Não há vagas
Ferreira Gullar*
O preço do feijão
não cabe no poema. O preço
do arroz
não cabe no poema.
Não cabem no poema o gás
a luz o telefone
a sonegação
do leite
da carne
do açúcar
do pão
O funcionário público
não cabe no poema
com seu salário de fome
sua vida fechada
em arquivos.
Como não cabe no poema
o operário
que esmerila seu dia de aço
e carvão
nas oficinas escuras
– porque o poema, senhores,
está fechado:
“não há vagas”
Só cabe no poema
o homem sem estômago
a mulher de nuvens
a fruta sem preço
O poema, senhores,
não fede
nem cheira.
*Escritor, poeta, crítico de arte, biógrafo, tradutor, memorialista e ensaísta brasileiro.
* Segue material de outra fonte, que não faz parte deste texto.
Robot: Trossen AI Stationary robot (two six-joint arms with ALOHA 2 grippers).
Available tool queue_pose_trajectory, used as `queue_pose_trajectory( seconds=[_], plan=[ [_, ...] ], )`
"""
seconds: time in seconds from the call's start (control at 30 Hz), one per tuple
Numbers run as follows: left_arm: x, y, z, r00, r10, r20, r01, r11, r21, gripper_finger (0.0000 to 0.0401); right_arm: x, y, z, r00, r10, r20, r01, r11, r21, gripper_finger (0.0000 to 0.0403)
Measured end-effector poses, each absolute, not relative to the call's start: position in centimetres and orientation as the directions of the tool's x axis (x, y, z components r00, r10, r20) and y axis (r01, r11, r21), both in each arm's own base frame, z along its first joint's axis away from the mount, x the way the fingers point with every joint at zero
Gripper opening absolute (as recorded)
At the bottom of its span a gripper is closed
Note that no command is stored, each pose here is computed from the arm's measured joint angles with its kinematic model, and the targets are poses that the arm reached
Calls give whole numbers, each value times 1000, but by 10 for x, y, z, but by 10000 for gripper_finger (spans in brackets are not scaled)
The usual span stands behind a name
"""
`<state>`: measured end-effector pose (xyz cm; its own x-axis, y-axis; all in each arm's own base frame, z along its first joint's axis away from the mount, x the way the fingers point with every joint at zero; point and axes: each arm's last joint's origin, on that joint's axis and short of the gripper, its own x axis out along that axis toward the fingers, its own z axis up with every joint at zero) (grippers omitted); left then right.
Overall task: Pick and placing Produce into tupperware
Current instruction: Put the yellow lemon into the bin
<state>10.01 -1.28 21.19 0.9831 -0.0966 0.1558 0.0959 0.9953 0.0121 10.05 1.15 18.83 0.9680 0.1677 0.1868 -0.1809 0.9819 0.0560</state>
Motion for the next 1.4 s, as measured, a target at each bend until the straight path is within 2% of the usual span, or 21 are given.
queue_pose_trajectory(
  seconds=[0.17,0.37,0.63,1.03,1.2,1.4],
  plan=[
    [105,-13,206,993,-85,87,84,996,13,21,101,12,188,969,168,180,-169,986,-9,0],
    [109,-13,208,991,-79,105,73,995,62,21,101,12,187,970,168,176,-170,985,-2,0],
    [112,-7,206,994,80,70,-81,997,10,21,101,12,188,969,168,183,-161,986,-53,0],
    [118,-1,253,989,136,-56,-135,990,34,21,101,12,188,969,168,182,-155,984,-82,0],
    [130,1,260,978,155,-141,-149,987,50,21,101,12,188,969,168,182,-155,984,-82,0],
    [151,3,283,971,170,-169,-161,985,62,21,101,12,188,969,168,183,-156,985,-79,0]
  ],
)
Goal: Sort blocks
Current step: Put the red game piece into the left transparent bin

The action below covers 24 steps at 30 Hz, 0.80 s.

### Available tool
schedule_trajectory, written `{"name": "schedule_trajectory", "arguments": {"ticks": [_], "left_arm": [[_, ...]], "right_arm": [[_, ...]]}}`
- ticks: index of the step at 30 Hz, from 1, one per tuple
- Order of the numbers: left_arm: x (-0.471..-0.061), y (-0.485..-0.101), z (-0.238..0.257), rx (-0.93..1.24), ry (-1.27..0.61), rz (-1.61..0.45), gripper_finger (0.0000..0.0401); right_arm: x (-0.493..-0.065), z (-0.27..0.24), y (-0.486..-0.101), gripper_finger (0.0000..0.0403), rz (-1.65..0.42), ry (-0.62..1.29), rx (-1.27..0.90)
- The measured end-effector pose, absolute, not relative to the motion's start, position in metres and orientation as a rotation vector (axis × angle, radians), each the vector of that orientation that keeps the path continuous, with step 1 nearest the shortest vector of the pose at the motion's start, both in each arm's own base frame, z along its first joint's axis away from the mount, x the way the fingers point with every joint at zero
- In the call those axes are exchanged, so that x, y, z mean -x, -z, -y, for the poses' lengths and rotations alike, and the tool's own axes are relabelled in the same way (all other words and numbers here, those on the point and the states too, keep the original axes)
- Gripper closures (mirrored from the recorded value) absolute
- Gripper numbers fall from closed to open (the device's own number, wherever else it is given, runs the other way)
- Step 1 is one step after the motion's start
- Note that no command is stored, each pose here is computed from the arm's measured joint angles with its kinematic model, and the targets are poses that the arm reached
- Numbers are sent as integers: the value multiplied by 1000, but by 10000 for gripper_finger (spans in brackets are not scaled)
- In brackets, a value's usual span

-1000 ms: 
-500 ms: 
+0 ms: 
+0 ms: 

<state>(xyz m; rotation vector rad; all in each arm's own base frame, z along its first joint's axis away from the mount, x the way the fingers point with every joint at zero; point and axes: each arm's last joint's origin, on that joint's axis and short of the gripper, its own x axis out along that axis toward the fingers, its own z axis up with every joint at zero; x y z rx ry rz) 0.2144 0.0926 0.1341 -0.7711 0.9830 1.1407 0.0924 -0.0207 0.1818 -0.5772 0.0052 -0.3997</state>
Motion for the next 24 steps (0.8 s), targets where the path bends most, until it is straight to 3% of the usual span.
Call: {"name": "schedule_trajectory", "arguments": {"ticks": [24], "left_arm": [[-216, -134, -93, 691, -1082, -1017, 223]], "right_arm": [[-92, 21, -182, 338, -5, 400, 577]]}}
Nasceu em 10 de setembro de 1930 em São Luís do Maranhão e iniciou a sua carreira em 1940, em sua cidade natal. Sua poesia é reconhecida pelo engajamento político e como instrumento de denúncia social. Em 2014, foi eleito imortal da Academia Brasileia de Letras, ocupando a Cadeira de número 37, pertencente anteriormente ao escritor Ivan Junqueira, falecido neste mesmo ano.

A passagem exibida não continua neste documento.